La nouvelle était attendue, mais reste un soulagement pour Areva SA, la holding du géant du nucléaire devenue structure de défaisance. Dans le cadre d'un décret paru au Journal Officiel dimanche 26 septembre, l'Etat français va acquérir ses dernières parts dans le groupe Orano, pour un montant supérieur à 563 millions d'euros. Les 24,8 millions d'actions représentent 9,4% du capital de la société.
Début juillet, la France avait déjà acté le rachat de plus de 31 millions d'actions Orano auprès d'Areva, l'équivalent de 12% du capital de la société, pour environ 719 millions d'euros, et de plus de 12 millions d'actions auprès de la Caisse des dépôts, représentant 4,59% du capital, pour 275 millions d'euros. Le spécialiste du combustible nucléaire était auparavant détenu à 50% par la France, à 40% par Areva (dont 10% placés en fiducie auprès de Natixis et 10% placés en fiducie auprès de la Caisse des dépôts), et à hauteur de 5% chacun par les groupes japonais Japan Nuclear Fuel Limited (JNFL) et Mitsubishi Heavy Industries (MHI).

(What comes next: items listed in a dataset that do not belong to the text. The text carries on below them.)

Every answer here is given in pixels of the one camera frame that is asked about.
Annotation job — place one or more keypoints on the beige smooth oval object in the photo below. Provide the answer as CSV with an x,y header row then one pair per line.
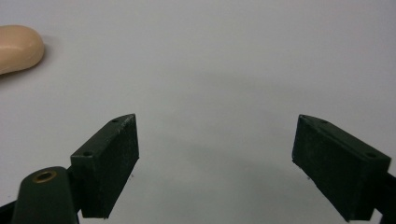
x,y
17,48

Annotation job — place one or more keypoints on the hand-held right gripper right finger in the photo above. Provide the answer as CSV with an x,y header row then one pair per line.
x,y
339,174

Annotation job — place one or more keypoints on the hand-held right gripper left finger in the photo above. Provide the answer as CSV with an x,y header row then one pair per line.
x,y
106,174

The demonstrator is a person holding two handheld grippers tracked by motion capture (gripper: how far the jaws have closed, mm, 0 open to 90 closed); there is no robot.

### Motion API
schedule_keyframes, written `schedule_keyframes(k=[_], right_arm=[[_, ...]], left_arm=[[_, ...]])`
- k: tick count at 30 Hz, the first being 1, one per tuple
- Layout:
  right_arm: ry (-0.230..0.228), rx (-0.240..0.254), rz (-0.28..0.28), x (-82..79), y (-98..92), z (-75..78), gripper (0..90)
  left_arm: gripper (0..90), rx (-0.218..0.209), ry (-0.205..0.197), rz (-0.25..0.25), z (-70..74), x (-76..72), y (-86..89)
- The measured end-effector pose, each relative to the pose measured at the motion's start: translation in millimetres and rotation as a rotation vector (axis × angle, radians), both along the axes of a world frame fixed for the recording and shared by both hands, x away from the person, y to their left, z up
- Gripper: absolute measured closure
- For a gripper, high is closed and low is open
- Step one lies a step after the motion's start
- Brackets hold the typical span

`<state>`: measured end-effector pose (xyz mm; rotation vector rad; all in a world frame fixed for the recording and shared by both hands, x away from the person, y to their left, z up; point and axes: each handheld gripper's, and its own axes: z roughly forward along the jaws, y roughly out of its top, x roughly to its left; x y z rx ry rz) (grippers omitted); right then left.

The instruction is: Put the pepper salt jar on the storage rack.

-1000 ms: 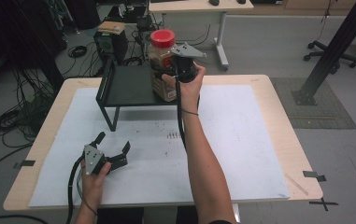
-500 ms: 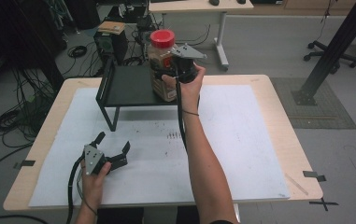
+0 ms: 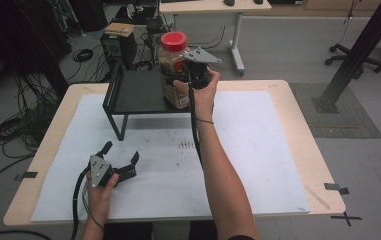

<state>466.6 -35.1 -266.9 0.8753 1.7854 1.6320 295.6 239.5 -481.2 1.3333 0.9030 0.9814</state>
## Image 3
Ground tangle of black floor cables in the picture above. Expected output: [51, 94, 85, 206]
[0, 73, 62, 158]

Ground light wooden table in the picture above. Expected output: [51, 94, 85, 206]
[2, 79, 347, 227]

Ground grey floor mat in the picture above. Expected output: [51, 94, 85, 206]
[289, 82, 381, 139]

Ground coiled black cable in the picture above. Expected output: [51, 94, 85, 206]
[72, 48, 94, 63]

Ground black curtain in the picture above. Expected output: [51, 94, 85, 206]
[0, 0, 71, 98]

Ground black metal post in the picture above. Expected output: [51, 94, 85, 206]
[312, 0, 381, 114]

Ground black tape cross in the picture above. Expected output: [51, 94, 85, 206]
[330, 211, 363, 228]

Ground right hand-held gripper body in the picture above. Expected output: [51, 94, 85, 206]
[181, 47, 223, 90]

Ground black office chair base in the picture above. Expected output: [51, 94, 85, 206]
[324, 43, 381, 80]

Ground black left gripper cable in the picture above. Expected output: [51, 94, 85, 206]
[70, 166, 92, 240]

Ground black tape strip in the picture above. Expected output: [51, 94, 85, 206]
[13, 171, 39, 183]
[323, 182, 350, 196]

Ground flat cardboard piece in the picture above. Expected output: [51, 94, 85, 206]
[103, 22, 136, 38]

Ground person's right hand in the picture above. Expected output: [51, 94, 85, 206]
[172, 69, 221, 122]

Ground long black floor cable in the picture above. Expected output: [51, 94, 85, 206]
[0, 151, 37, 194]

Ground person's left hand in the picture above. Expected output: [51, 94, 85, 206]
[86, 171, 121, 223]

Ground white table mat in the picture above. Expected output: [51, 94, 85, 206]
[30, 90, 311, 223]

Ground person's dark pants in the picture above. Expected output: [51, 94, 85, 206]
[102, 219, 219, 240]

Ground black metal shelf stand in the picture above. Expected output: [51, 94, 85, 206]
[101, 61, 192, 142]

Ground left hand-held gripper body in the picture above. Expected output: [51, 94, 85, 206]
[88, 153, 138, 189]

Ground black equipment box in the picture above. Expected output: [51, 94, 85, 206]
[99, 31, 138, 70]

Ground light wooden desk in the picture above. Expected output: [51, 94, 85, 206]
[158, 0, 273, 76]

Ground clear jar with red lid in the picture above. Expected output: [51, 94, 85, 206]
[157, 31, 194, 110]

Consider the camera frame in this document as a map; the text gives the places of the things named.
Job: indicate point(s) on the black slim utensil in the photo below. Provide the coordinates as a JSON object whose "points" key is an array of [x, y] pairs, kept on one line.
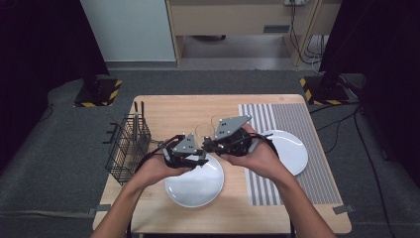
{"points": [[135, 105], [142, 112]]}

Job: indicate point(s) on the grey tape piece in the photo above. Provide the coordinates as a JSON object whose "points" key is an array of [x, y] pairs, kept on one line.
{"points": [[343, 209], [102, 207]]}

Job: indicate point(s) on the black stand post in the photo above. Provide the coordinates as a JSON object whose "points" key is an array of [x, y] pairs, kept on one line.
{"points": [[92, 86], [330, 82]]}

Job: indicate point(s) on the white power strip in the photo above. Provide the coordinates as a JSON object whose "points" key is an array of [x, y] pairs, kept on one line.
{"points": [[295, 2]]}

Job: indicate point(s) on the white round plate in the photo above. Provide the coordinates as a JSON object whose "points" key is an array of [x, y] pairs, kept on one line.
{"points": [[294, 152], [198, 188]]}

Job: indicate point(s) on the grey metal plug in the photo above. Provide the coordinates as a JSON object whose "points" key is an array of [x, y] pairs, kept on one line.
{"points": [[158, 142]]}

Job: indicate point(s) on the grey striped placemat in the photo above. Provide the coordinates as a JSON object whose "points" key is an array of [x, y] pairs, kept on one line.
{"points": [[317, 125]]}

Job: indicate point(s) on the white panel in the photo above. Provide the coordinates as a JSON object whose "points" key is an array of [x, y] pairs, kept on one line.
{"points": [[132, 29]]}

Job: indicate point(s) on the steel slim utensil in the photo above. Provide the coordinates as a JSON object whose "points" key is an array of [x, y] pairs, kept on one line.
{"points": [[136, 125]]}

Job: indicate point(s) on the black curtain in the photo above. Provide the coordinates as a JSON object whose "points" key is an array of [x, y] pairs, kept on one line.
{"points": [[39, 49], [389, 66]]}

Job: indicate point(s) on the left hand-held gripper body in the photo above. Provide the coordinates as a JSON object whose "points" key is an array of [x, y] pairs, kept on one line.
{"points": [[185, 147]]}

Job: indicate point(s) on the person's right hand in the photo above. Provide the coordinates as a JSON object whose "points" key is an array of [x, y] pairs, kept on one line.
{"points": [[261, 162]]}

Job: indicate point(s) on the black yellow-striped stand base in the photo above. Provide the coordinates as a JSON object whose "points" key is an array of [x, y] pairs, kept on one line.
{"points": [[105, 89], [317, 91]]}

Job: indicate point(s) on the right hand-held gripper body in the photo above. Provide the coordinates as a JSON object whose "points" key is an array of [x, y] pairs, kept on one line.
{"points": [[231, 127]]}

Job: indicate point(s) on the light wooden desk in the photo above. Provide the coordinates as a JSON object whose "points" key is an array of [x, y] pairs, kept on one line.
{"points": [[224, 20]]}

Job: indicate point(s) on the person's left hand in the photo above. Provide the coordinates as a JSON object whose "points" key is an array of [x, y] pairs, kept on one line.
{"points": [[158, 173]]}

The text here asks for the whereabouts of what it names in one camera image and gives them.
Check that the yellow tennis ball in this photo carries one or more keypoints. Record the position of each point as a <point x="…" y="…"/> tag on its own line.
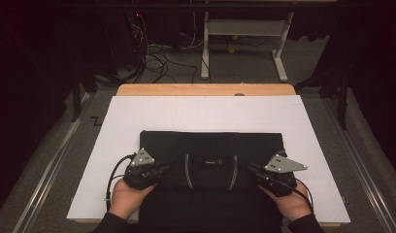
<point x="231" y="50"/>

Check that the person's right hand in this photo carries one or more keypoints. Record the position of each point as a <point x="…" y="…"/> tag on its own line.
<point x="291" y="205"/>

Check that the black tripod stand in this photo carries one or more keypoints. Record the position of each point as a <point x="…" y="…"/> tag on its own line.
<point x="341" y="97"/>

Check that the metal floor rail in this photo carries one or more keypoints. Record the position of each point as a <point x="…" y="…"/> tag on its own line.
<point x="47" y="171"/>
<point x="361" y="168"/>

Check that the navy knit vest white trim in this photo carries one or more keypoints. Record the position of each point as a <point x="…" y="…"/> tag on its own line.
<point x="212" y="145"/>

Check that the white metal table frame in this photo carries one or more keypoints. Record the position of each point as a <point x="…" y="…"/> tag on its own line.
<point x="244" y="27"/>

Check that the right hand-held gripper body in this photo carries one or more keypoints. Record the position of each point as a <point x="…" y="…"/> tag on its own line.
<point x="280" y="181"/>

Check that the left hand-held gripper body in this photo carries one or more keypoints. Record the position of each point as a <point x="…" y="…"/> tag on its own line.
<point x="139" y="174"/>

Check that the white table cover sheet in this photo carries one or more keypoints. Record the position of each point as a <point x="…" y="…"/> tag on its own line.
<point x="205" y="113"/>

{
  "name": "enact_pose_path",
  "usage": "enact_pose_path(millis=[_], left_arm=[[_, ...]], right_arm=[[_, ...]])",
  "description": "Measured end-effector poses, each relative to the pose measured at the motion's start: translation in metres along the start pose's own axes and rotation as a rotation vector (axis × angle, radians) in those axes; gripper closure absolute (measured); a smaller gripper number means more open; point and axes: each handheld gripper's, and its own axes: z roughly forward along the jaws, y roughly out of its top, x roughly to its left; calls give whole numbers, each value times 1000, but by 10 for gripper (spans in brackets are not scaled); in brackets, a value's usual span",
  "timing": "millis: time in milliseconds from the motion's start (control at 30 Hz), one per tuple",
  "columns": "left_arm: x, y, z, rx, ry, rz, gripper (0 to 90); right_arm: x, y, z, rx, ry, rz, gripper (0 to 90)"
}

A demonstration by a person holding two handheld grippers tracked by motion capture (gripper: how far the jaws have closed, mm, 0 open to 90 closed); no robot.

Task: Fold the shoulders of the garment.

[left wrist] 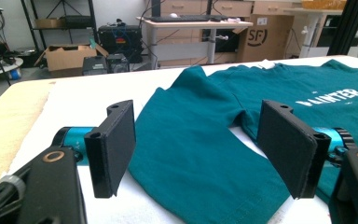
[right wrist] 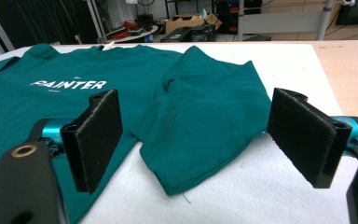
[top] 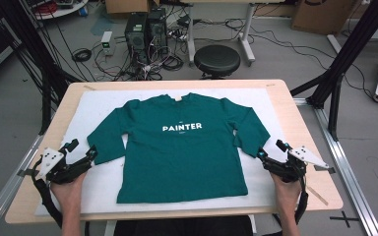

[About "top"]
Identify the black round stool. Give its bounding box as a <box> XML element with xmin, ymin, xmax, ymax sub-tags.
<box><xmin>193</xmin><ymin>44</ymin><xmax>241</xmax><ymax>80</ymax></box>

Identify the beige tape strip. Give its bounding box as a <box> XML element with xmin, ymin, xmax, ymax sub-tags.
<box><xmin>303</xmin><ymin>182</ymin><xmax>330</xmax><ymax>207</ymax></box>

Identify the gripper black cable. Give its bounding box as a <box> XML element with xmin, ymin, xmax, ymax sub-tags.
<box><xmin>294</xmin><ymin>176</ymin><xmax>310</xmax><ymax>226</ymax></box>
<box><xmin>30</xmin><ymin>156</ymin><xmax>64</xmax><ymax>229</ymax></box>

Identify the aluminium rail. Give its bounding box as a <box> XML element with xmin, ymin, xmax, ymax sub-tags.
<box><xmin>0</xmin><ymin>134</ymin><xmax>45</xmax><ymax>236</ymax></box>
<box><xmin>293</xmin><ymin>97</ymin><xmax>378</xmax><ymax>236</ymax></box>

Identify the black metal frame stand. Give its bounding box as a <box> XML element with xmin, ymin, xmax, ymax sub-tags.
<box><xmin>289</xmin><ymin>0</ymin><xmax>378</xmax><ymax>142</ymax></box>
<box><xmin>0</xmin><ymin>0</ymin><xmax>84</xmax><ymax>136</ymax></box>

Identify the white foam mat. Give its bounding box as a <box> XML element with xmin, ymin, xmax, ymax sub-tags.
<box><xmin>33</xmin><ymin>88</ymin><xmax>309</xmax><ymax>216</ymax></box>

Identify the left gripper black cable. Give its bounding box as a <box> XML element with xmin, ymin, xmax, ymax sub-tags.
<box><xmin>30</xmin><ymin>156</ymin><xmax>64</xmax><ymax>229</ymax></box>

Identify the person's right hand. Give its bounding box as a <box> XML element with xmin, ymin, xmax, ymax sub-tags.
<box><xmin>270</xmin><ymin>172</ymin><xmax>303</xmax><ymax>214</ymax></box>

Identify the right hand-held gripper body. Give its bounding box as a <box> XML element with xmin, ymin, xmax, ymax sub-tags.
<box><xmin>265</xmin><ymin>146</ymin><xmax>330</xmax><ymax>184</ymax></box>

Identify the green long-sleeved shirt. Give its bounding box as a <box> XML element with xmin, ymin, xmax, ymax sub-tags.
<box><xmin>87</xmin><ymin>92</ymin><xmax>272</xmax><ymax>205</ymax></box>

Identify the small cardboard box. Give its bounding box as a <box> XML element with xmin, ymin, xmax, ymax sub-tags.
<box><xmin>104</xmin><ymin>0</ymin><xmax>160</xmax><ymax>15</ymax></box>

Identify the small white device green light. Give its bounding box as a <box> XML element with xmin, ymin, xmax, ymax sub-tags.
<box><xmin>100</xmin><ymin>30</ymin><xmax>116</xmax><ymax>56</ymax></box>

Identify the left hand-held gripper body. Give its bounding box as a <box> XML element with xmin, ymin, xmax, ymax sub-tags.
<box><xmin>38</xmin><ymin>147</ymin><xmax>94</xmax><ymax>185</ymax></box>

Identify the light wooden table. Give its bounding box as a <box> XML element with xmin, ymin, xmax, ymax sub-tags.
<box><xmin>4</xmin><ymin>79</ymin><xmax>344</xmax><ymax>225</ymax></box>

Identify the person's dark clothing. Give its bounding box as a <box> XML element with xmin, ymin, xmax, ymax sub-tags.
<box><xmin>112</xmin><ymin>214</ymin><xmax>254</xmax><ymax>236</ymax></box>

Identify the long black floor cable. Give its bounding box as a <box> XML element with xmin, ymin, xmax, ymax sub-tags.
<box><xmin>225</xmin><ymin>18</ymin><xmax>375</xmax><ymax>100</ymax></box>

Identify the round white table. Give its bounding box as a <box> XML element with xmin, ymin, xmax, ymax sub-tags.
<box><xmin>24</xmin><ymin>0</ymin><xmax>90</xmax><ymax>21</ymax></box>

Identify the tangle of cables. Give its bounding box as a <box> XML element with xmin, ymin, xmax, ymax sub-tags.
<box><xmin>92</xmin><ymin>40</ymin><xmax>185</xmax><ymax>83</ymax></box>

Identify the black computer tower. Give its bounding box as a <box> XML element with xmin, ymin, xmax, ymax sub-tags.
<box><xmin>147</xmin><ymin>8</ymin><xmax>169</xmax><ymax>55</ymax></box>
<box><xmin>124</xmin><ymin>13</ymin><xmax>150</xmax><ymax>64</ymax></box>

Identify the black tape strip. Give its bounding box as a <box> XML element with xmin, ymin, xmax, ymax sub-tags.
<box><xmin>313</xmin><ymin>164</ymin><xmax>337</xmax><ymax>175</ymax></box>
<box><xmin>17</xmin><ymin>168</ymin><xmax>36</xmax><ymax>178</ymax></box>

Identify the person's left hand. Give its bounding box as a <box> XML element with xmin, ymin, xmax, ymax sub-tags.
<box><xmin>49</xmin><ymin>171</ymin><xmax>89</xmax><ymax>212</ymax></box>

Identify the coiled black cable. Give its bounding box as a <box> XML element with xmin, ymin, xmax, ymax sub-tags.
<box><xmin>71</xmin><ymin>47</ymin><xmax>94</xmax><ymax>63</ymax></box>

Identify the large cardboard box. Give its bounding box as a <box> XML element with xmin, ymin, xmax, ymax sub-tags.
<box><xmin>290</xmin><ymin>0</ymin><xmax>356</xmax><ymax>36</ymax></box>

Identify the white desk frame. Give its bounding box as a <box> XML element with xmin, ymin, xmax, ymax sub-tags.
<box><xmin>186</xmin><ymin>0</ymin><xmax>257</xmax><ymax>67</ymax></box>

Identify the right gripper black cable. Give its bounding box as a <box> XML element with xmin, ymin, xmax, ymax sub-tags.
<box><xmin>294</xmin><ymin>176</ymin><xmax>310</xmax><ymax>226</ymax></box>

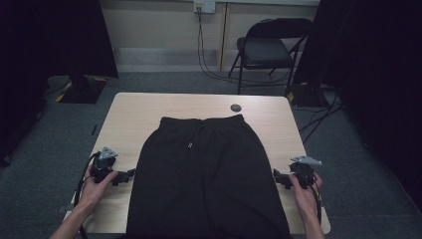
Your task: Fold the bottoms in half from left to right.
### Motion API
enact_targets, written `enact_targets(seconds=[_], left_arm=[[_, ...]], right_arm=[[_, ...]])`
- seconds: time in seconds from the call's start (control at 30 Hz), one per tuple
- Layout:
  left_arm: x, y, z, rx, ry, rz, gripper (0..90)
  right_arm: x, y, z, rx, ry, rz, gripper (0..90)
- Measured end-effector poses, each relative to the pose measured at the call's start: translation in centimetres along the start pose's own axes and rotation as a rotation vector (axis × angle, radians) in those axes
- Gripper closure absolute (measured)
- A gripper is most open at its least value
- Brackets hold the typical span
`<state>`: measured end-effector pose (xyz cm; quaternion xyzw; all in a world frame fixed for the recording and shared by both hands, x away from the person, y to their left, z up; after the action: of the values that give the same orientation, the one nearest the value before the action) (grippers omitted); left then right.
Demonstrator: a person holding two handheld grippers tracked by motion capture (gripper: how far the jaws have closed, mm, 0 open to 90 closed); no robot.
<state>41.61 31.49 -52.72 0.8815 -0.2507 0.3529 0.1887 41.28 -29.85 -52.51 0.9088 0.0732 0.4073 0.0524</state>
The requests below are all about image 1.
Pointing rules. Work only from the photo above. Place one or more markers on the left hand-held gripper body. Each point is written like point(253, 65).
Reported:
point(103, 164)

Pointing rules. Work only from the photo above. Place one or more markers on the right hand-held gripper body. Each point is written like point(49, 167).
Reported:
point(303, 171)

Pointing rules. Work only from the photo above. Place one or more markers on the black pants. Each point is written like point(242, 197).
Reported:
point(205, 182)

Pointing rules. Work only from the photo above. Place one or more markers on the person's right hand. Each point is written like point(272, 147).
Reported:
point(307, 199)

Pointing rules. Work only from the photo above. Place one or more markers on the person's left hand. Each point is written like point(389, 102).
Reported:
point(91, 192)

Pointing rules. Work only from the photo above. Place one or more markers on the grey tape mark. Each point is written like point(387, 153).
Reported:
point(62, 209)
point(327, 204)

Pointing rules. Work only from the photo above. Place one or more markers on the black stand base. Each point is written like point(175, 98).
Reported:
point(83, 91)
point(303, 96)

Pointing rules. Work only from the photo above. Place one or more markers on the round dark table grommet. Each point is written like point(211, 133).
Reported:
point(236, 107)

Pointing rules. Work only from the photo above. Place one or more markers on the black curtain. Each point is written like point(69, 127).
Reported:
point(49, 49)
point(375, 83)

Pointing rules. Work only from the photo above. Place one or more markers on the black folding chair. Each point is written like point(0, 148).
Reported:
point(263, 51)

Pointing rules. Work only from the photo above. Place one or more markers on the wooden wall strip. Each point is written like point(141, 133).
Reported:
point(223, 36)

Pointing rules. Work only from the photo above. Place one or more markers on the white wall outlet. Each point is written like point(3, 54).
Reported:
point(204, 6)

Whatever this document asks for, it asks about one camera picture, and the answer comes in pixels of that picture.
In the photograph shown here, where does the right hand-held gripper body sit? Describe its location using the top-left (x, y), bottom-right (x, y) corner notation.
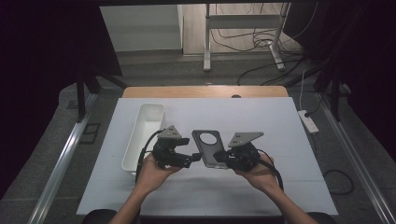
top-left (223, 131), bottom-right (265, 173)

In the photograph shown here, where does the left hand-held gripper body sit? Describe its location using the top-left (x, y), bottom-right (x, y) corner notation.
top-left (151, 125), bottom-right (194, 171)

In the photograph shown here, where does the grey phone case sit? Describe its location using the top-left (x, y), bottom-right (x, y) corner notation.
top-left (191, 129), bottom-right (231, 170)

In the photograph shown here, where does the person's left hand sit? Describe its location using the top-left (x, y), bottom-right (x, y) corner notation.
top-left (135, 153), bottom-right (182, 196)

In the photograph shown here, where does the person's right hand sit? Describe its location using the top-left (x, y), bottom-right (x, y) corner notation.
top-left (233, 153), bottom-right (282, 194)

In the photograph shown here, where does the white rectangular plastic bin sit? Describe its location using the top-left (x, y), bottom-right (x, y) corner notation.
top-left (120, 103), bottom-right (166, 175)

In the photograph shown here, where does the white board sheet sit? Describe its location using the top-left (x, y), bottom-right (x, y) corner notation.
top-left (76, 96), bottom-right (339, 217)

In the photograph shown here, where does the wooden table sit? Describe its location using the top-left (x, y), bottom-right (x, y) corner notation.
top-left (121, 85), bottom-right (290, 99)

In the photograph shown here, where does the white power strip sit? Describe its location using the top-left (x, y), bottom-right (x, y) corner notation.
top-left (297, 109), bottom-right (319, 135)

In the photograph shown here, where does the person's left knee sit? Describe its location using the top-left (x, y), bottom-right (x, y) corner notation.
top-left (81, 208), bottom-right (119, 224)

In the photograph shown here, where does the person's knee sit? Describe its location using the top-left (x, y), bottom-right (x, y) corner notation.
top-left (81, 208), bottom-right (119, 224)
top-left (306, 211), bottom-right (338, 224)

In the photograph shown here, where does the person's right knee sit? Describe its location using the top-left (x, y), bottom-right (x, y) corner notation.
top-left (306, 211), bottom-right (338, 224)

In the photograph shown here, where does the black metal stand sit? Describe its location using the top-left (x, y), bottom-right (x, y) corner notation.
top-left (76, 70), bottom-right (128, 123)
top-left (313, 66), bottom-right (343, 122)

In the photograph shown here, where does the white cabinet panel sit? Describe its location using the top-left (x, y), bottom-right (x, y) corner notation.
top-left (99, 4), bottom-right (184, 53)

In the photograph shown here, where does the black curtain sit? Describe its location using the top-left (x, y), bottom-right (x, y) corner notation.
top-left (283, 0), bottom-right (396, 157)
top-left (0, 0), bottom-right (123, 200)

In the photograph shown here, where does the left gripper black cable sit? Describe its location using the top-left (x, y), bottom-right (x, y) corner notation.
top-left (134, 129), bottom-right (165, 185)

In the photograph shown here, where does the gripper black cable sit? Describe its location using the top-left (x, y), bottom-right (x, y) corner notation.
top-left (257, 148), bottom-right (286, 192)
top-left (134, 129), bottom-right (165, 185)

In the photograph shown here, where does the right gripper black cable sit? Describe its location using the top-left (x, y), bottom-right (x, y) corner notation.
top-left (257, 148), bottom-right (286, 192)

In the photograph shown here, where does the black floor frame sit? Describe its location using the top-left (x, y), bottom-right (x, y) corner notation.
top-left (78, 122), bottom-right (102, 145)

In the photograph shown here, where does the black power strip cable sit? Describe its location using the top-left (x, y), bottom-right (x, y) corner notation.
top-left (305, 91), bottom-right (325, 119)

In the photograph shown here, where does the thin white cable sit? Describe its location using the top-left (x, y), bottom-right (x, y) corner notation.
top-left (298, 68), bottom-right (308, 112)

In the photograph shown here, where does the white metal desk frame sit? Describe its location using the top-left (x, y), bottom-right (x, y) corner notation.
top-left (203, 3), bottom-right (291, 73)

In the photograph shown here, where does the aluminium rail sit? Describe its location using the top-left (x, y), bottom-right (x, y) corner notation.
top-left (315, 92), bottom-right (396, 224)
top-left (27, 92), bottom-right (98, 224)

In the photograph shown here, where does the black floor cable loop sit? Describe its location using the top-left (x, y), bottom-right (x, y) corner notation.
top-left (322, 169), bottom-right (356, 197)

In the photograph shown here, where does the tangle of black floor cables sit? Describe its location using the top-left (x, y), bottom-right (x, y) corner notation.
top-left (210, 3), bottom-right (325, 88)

Régler les contentieux avec EDF
Grâce à cette opération, Areva SA devrait être en mesure de clore le chantier finlandais du réacteur nucléaire EPR d'Olkiluoto. Ce dernier devrait enfin être mis en service à la fin de l'année, alors que son inauguration était initialement prévue en 2009. Le rachat des parts d'Orano servira ainsi en partie à payer les pénalités financières dues à ce retard mais également à régler les 563 millions d'euros que la holding devra verser à EDF pour solder leurs contentieux concernant des pièces livrées avec un défaut de fabrication.